AIM OF THE EXERCISE: Gather all lines in the data that hold the string "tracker".

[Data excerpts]
++++++++

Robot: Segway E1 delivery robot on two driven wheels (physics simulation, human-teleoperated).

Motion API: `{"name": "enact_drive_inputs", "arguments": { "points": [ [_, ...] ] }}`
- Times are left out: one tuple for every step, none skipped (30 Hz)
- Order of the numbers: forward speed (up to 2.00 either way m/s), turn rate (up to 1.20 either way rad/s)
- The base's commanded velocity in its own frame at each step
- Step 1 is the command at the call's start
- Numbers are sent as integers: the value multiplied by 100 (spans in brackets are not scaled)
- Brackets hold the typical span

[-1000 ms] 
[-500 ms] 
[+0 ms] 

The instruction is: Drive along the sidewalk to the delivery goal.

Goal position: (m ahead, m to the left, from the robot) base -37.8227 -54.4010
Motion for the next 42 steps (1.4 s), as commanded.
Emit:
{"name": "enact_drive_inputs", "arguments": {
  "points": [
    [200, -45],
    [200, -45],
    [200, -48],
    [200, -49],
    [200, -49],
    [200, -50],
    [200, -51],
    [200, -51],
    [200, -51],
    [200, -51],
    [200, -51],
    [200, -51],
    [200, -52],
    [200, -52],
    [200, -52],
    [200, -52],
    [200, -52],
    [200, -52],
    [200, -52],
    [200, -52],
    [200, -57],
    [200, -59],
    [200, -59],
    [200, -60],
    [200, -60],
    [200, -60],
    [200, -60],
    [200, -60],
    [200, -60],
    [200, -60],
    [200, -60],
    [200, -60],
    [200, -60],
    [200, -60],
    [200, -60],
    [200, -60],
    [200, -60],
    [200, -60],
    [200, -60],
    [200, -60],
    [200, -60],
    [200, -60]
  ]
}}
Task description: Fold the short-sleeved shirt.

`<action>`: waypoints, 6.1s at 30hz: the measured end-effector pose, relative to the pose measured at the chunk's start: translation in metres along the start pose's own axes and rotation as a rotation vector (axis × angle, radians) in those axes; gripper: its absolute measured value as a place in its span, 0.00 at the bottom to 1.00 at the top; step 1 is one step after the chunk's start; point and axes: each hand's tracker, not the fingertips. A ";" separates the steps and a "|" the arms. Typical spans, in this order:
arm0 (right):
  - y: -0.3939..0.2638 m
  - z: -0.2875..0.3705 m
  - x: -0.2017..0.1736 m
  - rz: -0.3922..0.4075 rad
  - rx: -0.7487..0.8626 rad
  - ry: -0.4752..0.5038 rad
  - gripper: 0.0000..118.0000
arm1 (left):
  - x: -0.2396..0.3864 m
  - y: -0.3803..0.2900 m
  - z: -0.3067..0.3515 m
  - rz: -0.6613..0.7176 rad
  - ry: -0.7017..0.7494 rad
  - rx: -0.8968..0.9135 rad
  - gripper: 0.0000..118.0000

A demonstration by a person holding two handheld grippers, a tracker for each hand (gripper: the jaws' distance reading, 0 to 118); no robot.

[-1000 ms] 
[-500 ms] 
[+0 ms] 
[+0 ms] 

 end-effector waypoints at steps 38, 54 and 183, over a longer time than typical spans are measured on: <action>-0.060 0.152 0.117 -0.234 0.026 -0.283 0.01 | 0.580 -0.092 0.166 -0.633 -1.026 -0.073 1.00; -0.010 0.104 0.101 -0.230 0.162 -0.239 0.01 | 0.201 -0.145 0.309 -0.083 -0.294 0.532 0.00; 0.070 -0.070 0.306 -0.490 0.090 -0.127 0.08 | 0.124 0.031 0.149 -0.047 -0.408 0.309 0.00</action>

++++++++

RESPONSE BOX:
`<action>`: waypoints, 6.1s at 30hz: the measured end-effector pose, relative to the pose measured at the chunk's start: translation in metres along the start pose's own axes and rotation as a rotation vector (axis × angle, radians) in those axes; gripper: its absolute measured value as a place in its span, 0.00 at the bottom to 1.00 at the top; step 1 is one step after the chunk's start; point and axes: each hand's tracker, not the fingertips. A ";" separates the steps and a "|" the arms. Typical spans, in this order:
A demonstration by a person holding two handheld grippers, a tracker for each hand (gripper: the jaws' distance reading, 0 to 118); no robot.

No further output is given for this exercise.